(Description of the task): In the data below, find each line containing the string "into" and return it.

(Recorded data):
———
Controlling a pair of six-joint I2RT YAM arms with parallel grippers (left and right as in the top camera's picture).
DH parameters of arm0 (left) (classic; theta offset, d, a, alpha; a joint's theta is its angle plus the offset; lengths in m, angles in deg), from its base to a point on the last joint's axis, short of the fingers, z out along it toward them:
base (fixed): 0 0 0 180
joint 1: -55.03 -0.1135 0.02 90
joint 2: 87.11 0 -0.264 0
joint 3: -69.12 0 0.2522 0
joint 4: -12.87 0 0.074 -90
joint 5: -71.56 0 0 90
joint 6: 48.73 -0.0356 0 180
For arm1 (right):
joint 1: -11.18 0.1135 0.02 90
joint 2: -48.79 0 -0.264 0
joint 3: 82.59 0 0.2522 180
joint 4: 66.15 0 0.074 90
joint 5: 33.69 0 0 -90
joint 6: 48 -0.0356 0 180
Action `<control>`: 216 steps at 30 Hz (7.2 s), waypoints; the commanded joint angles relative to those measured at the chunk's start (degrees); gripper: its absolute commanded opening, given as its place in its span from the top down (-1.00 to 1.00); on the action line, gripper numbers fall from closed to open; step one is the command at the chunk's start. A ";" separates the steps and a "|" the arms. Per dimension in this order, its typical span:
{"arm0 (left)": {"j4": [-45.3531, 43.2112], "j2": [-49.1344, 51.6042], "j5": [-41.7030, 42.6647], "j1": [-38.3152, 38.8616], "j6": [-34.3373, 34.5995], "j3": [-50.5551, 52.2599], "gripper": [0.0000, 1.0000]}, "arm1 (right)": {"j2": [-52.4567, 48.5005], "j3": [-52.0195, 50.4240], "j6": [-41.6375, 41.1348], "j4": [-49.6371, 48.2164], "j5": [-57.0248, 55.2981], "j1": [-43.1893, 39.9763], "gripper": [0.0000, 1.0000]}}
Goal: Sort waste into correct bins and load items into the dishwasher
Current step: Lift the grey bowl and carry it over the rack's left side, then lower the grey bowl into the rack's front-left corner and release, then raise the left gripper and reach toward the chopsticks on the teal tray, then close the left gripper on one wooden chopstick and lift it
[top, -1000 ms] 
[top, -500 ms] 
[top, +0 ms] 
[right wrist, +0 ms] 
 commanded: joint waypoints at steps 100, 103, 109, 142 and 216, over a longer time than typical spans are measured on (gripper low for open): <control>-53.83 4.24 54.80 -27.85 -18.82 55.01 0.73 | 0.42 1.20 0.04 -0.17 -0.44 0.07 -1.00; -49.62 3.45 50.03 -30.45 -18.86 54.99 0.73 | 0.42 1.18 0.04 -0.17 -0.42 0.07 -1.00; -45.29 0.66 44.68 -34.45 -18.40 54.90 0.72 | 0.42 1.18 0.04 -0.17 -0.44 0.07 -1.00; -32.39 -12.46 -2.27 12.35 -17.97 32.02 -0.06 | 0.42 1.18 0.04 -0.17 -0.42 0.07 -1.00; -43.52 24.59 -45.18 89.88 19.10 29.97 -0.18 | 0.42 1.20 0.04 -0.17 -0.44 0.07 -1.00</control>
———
(Output for this exercise):
Goal: Sort waste into correct bins and load items into the dishwasher
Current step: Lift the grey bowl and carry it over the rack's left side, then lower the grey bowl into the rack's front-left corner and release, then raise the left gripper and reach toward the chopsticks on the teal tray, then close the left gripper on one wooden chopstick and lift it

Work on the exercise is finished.